Assignment:
Output the records. Match them exactly.

Source data:
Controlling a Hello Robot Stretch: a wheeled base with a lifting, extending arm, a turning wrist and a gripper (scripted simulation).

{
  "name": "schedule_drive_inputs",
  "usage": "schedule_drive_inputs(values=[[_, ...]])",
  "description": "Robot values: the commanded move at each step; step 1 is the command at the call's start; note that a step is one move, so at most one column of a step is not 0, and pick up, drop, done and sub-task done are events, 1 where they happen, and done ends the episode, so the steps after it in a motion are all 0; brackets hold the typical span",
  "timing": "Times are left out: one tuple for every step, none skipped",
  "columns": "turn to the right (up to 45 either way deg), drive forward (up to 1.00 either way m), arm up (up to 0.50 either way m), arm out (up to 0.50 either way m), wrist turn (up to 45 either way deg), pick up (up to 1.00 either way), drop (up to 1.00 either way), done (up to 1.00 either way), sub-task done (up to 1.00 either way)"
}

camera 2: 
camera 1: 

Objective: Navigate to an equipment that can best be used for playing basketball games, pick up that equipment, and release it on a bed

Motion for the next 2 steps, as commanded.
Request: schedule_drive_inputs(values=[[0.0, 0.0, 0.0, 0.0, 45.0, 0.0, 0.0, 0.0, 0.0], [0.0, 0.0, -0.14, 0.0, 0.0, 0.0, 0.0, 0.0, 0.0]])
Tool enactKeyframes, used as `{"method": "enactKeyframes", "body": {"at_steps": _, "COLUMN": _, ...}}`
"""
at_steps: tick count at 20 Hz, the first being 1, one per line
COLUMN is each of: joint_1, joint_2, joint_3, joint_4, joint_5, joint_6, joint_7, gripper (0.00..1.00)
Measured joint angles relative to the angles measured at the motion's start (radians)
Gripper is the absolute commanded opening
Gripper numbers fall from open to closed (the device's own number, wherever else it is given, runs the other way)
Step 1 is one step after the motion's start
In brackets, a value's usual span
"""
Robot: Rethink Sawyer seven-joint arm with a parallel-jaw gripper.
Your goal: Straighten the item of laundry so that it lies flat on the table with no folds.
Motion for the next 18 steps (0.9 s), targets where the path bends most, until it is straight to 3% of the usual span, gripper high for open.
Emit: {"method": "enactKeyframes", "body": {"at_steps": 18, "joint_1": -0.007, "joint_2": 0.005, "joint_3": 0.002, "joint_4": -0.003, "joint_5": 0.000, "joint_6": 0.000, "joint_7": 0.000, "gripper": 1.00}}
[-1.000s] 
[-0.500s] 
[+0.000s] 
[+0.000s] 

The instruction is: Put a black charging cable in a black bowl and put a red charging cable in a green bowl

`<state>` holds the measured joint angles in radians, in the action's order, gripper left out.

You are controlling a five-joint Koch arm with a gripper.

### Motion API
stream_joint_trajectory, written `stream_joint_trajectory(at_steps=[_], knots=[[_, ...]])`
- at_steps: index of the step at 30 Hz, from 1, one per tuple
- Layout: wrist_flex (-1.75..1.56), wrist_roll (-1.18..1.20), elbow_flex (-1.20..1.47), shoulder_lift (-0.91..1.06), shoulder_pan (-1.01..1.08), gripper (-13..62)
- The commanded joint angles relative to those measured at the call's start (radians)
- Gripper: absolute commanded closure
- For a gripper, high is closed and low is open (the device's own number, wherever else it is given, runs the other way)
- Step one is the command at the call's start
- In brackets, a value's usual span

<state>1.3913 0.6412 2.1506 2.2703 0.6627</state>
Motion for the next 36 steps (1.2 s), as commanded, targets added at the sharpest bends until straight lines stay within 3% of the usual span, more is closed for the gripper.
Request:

Result:
Controlling a Hello Robot Stretch: a wheeled base with a lifting, extending arm, a turning wrist and a gripper (scripted simulation).

{
  "name": "schedule_drive_inputs",
  "usage": "schedule_drive_inputs(values=[[_, ...]])",
  "description": "Robot values: the commanded move at each step; step 1 is the command at the call's start; note that a step is one move, so at most one column of a step is not 0, and pick up, drop, done and sub-task done are events, 1 where they happen, and done ends the episode, so the steps after it in a motion are all 0; brackets hold the typical span",
  "timing": "Times are left out: one tuple for every step, none skipped",
  "columns": "turn to the right (up to 45 either way deg), drive forward (up to 1.00 either way m), arm up (up to 0.50 either way m), arm out (up to 0.50 either way m), wrist turn (up to 45 either way deg), pick up (up to 1.00 either way), drop (up to 1.00 either way), done (up to 1.00 either way), sub-task done (up to 1.00 either way)"
}

camera 2: 
camera 1: 

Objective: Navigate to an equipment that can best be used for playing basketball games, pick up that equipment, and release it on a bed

Motion for the next 2 steps, as commanded.
Request: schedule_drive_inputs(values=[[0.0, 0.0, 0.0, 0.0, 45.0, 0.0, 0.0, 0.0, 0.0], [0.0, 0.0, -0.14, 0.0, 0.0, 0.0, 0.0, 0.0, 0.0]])
Tool enactKeyframes, used as `{"method": "enactKeyframes", "body": {"at_steps": _, "COLUMN": _, ...}}`
"""
at_steps: tick count at 20 Hz, the first being 1, one per line
COLUMN is each of: joint_1, joint_2, joint_3, joint_4, joint_5, joint_6, joint_7, gripper (0.00..1.00)
Measured joint angles relative to the angles measured at the motion's start (radians)
Gripper is the absolute commanded opening
Gripper numbers fall from open to closed (the device's own number, wherever else it is given, runs the other way)
Step 1 is one step after the motion's start
In brackets, a value's usual span
"""
Robot: Rethink Sawyer seven-joint arm with a parallel-jaw gripper.
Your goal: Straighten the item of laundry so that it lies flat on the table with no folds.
Motion for the next 18 steps (0.9 s), targets where the path bends most, until it is straight to 3% of the usual span, gripper high for open.
Emit: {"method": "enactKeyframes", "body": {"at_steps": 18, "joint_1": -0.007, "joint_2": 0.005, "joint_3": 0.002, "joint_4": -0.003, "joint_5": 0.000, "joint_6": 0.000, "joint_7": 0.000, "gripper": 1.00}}
[-1.000s] 
[-0.500s] 
[+0.000s] 
[+0.000s] 

The instruction is: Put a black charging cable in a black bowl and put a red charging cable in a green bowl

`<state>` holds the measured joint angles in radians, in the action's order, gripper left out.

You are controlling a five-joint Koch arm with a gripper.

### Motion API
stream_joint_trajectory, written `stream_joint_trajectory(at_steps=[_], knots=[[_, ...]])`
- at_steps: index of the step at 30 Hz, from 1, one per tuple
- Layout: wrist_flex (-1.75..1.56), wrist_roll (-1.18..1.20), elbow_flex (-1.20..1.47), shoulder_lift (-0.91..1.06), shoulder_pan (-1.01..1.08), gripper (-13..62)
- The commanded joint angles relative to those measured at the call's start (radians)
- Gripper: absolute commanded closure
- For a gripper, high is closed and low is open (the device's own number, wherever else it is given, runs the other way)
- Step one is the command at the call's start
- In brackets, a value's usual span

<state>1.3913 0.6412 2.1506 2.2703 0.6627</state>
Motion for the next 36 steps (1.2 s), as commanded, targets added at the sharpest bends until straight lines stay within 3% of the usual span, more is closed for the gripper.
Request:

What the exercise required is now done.